==== Data records
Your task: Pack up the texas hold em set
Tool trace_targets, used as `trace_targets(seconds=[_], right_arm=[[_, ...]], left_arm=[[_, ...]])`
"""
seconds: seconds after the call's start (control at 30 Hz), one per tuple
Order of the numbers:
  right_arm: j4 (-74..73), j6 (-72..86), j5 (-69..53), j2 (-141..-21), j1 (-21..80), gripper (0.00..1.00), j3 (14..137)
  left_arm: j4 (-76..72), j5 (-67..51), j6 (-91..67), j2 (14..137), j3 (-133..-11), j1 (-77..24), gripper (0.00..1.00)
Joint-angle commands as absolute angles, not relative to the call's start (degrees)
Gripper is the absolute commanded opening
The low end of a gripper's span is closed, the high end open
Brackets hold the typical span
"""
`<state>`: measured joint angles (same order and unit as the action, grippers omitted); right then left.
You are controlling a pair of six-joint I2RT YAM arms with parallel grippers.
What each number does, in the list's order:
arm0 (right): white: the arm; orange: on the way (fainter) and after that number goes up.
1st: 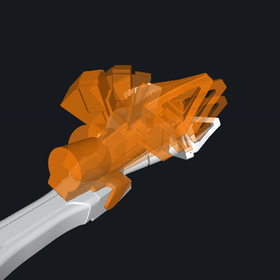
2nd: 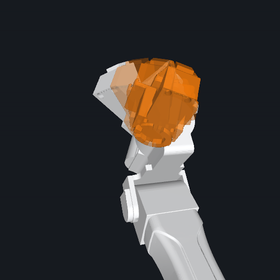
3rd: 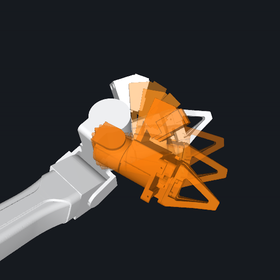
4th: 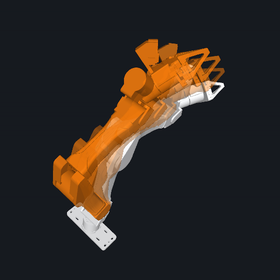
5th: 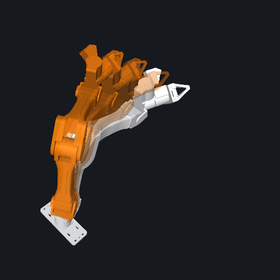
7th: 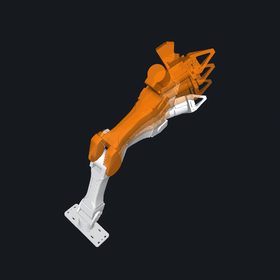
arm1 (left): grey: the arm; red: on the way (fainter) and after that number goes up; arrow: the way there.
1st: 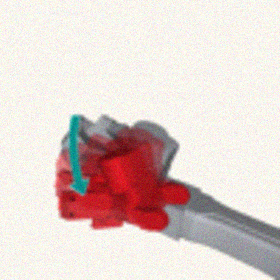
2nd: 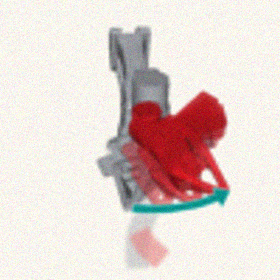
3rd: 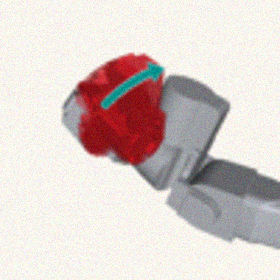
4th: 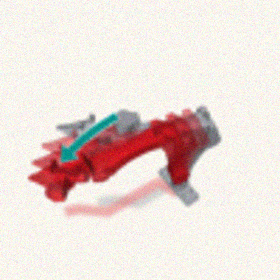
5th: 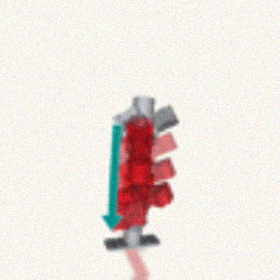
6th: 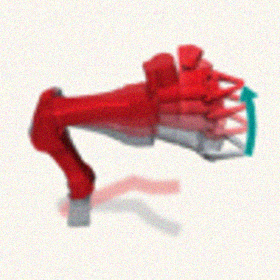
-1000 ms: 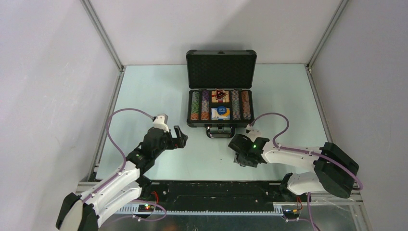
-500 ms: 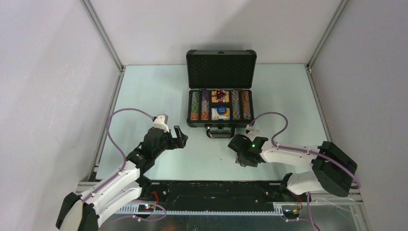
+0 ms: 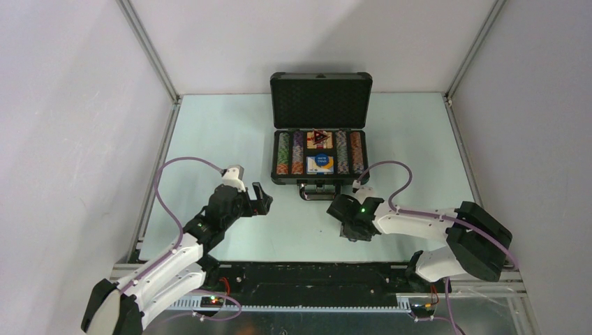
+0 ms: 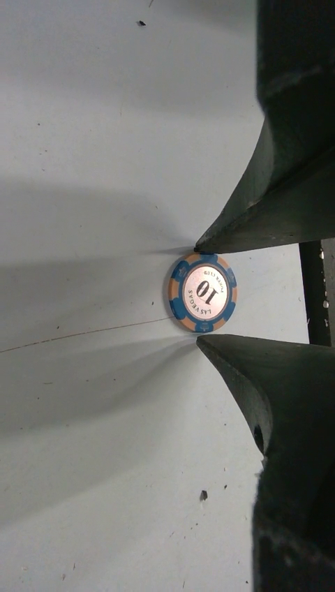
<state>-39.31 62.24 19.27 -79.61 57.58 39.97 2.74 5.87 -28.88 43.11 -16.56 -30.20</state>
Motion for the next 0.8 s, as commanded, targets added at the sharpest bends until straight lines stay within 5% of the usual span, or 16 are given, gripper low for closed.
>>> trace_targets(seconds=[0.0, 0.77], right_arm=[[-37.5, 63.5, 17.9, -82.6, 58.3, 0.49, 38.2], [-38.8, 57.5, 20.0, -80.1, 54.8, 0.45, 43.9]], left_arm=[[1.9, 6.5, -27.9, 43.0, -16.8, -29.9, 1.0], [1.9, 6.5, -27.9, 42.9, -16.8, -29.9, 1.0]])
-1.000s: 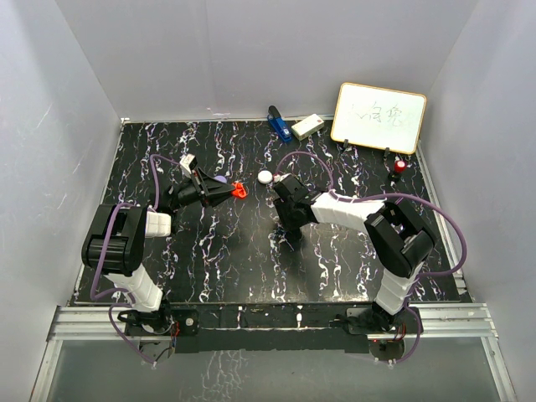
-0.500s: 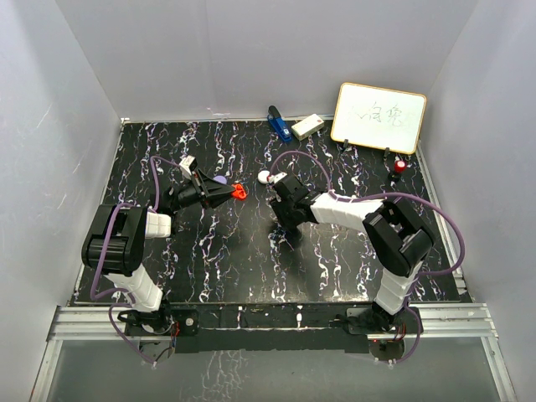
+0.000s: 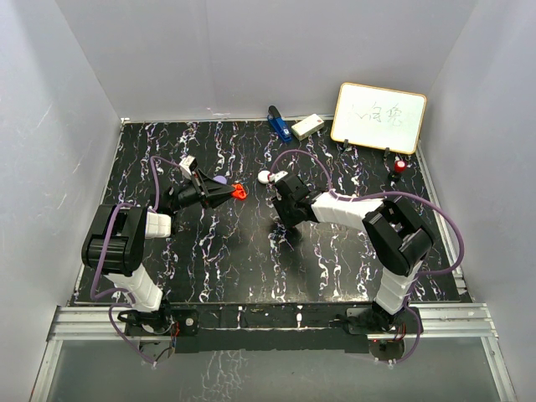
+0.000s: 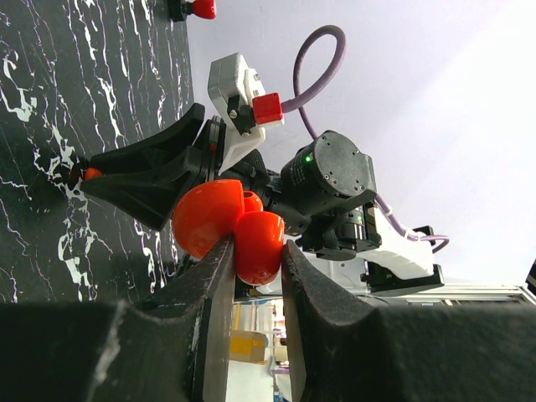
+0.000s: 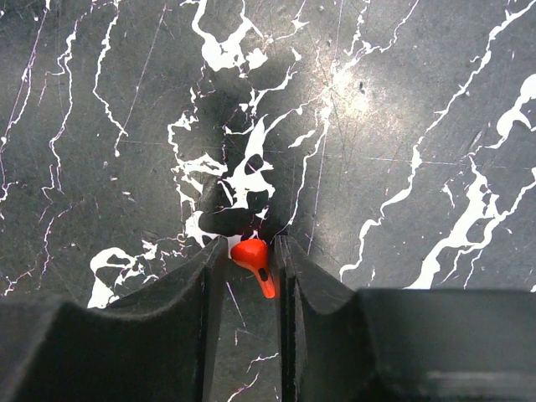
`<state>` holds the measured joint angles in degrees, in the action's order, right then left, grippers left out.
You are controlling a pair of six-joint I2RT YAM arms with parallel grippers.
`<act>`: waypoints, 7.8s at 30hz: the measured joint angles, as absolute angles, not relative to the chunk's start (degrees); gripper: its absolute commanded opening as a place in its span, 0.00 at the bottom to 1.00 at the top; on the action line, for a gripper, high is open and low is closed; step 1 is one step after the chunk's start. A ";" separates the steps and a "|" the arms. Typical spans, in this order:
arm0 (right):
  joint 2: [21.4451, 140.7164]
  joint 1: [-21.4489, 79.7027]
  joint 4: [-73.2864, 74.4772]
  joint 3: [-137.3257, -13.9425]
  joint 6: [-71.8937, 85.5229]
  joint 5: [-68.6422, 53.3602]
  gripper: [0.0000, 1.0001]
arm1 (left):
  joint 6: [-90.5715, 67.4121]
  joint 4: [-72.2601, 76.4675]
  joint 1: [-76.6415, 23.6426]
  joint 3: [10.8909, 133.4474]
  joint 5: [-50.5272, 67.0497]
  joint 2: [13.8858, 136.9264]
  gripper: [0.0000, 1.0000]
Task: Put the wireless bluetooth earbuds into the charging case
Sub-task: Pick up the earbud from the center of the board, then place the earbud in the charging case.
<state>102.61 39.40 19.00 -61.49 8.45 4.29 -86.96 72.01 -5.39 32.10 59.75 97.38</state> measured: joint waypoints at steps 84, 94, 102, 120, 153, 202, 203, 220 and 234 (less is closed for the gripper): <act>88.88 29.61 -63.99 -41.36 17.39 -34.48 0.00 | -91.81 73.30 -11.57 31.75 54.57 94.80 0.00; 90.89 29.61 -66.35 -41.36 16.99 -36.88 0.00 | -93.67 73.97 -12.82 31.94 54.02 95.20 0.00; 91.26 30.33 -66.92 -41.36 14.44 -37.28 0.00 | -94.21 73.45 -13.34 31.94 51.11 95.20 0.00; 93.30 32.42 -67.48 -41.36 11.66 -37.30 0.00 | -95.22 73.28 -14.33 31.92 48.84 95.20 0.00; 96.09 32.53 -68.20 -41.36 11.94 -37.32 0.00 | -95.64 73.23 -14.76 31.88 48.86 94.65 0.00; 97.65 32.58 -72.82 -41.34 12.45 -37.74 0.00 | -98.87 74.83 -14.87 31.09 48.88 93.86 0.00; 97.67 32.58 -72.99 -41.34 12.45 -37.93 0.00 | -98.94 74.87 -14.85 31.09 48.88 93.86 0.00; 98.00 32.58 -75.96 -40.58 12.36 -39.86 0.00 | -100.25 75.37 -14.87 31.20 49.04 94.08 0.00; 98.87 32.58 -78.32 -40.29 12.32 -38.76 0.00 | -100.40 75.44 -14.87 31.29 49.19 94.08 0.00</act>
<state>98.87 32.58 -78.32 -40.29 12.32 -38.76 -100.40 75.44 -14.87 31.29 49.19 94.08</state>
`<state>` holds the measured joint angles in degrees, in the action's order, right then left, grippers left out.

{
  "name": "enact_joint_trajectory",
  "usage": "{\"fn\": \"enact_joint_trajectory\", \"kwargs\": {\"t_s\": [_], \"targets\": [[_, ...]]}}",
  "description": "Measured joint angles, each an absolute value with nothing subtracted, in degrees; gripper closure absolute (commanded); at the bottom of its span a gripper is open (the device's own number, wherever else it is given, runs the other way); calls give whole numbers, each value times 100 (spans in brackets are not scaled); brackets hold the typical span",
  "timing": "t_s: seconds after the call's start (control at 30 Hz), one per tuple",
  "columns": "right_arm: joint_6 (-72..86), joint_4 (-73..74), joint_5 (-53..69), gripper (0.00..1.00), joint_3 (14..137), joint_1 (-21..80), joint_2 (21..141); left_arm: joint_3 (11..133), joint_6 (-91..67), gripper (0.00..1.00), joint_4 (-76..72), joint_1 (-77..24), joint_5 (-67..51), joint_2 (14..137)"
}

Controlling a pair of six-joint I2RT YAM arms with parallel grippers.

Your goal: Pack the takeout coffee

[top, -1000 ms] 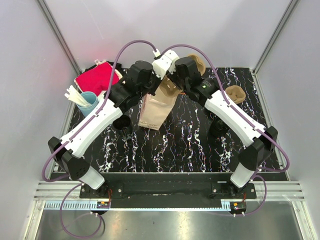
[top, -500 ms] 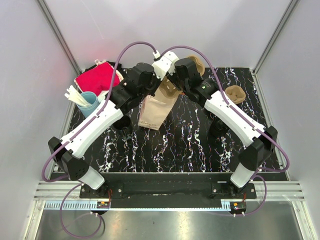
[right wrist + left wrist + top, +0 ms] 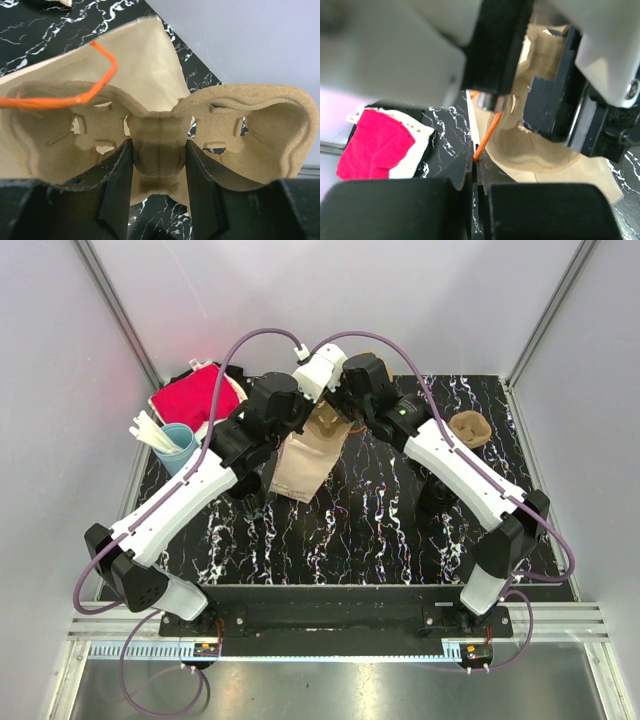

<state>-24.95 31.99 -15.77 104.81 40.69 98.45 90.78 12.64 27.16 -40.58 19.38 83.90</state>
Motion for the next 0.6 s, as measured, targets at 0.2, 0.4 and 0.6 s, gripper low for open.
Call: {"fn": "enact_joint_trajectory", "kwargs": {"t_s": [0.2, 0.4, 0.6], "targets": [[-2351, 3155, -1221, 58, 10497, 4077, 9981, 8969, 1260, 98, 2727, -3955, 1968, 8353], [-2255, 3118, -869, 58, 10477, 4064, 10036, 8945, 1240, 98, 2764, -3883, 1890, 8350], [-2158, 3083, -532, 60, 10486, 4016, 10127, 8938, 1245, 98, 2816, -3745, 1629, 8350]]}}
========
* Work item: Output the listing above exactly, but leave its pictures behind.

* Written solution:
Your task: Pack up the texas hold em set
Tool trace_targets, used as `trace_targets(seconds=[_], right_arm=[[_, ...]], left_arm=[[_, ...]])`
"""
seconds: seconds after the call's start (control at 30 Hz), one per tuple
Order of the numbers:
  right_arm: j4 (-74..73), j6 (-72..86), j5 (-69..53), j2 (-141..-21), j1 (-21..80), gripper (0.00..1.00), j3 (14..137)
  left_arm: j4 (-76..72), j5 (-67..51), j6 (-91..67), j2 (14..137), j3 (-133..-11), j1 (-77..24), gripper (0.00..1.00)
Joint-angle commands as absolute angles, not relative to the call's start (degrees)
Gripper is the absolute commanded opening
The low end of a gripper's span is closed, the high end open
Brackets hold the typical span
"""
`<state>`: measured joint angles (same order and unit as the action, grippers omitted); right then left.
You are controlling a pair of six-joint I2RT YAM arms with parallel grippers.
What each number does, in the list's order:
arm0 (right): white: the arm; orange: on the way (fainter) and after that number goes up.
1st: 
2nd: 
3rd: 
4th: 
5th: 
7th: 
arm1 (left): grey: the arm; red: on the way (fainter) and after that number goes up; arrow: the way there.
1st: 
2nd: 
3rd: 
4th: 
5th: 
6th: 
-1000 ms: 
-500 ms: 
+0 ms: 
+0 ms: 
<state>-39.31 62.24 19.27 -79.61 57.58 39.97 2.74 5.87 -28.88 43.11 -16.56 -30.20</state>
Motion for the next 0.8 s, as commanded, targets added at the sharpest bends until straight lines stay within 5% of the usual span, or 16 are given, gripper low for closed.
>>> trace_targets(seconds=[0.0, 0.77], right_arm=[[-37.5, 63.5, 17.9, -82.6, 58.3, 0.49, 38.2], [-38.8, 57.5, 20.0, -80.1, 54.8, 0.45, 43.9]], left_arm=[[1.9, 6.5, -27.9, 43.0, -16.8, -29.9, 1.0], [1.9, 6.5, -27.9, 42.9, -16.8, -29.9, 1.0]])
-1.000s: 
-0.500s: 
+0.000s: 
+0.000s: 
+0.000s: 
`<state>` holds the measured joint angles in degrees, in the action's order, right then left, grippers left out.
You are controlling a pair of six-joint I2RT YAM arms with parallel grippers.
`<act>`: waypoints, 7.8s at 30hz: the measured joint angles, as absolute angles, not relative to the chunk's start (degrees); gripper: its absolute commanded opening as a place in its span, 0.00 at the bottom to 1.00 at the top; on the action line, for a gripper, high is open and low is closed; step 1 is one step after the chunk's start. A ";" separates the steps and a "|" the arms. Typical spans, in this order:
arm0 (right):
  joint 2: [21.4451, 140.7164]
  joint 1: [-21.4489, 79.7027]
  joint 4: [-73.2864, 74.4772]
  joint 3: [-137.3257, -13.9425]
  joint 6: [-71.8937, 85.5229]
  joint 5: [-68.6422, 53.3602]
  gripper: [0.0000, 1.0001]
arm1 (left):
  joint 6: [-90.5715, 67.4121]
  joint 4: [-72.2601, 76.4675]
  joint 1: [-76.6415, 23.6426]
  joint 3: [10.8909, 133.4474]
  joint 5: [-50.5272, 67.0497]
  joint 2: [13.8858, 136.9264]
  gripper: [0.0000, 1.0000]
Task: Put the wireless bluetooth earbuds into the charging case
Sub-task: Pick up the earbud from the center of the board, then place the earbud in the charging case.
<state>102.61 39.40 19.00 -61.49 8.45 4.29 -86.96 72.01 -5.39 32.10 59.75 97.38</state> measured: joint waypoints at steps 84, 94, 102, 120, 153, 202, 203, 220 and 234 (less is closed for the gripper): <act>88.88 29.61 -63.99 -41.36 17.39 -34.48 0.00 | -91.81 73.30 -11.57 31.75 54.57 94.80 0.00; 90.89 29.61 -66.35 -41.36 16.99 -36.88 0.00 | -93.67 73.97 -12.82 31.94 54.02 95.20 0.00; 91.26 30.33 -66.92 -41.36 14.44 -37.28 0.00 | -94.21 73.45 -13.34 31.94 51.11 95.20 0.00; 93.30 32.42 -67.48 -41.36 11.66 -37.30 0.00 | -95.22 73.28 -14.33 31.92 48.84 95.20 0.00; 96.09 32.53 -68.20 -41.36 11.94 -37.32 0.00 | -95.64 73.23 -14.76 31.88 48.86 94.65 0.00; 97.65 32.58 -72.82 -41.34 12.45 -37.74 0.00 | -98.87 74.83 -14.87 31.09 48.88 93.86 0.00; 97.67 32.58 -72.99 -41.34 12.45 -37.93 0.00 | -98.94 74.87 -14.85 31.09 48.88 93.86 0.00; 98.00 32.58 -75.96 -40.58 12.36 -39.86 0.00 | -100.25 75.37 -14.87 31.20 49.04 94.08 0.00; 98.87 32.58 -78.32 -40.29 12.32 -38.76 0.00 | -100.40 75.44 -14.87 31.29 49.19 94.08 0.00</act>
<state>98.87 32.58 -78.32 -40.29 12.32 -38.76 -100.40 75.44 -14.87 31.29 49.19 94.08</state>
`<state>` holds the measured joint angles in degrees, in the action's order, right then left, grippers left out.

{
  "name": "enact_joint_trajectory",
  "usage": "{\"fn\": \"enact_joint_trajectory\", \"kwargs\": {\"t_s\": [_], \"targets\": [[_, ...]]}}",
  "description": "Measured joint angles, each an absolute value with nothing subtracted, in degrees; gripper closure absolute (commanded); at the bottom of its span a gripper is open (the device's own number, wherever else it is given, runs the other way); calls give whole numbers, each value times 100 (spans in brackets are not scaled); brackets hold the typical span",
  "timing": "t_s: seconds after the call's start (control at 30 Hz), one per tuple",
  "columns": "right_arm: joint_6 (-72..86), joint_4 (-73..74), joint_5 (-53..69), gripper (0.00..1.00), joint_3 (14..137), joint_1 (-21..80), joint_2 (21..141); left_arm: joint_3 (11..133), joint_6 (-91..67), gripper (0.00..1.00), joint_4 (-76..72), joint_1 (-77..24), joint_5 (-67..51), joint_2 (14..137)"
}

Controlling a pair of six-joint I2RT YAM arms with parallel grippers.

Your goal: Pack the takeout coffee

[top, -1000 ms] 
[top, -500 ms] 
[right wrist + left wrist + top, +0 ms] 

<state>-24.95 31.99 -15.77 104.81 40.69 98.45 90.78 12.64 27.16 -40.58 19.38 83.90</state>
Motion for the next 0.6 s, as measured, targets at 0.2, 0.4 and 0.6 s, gripper low for open.
Call: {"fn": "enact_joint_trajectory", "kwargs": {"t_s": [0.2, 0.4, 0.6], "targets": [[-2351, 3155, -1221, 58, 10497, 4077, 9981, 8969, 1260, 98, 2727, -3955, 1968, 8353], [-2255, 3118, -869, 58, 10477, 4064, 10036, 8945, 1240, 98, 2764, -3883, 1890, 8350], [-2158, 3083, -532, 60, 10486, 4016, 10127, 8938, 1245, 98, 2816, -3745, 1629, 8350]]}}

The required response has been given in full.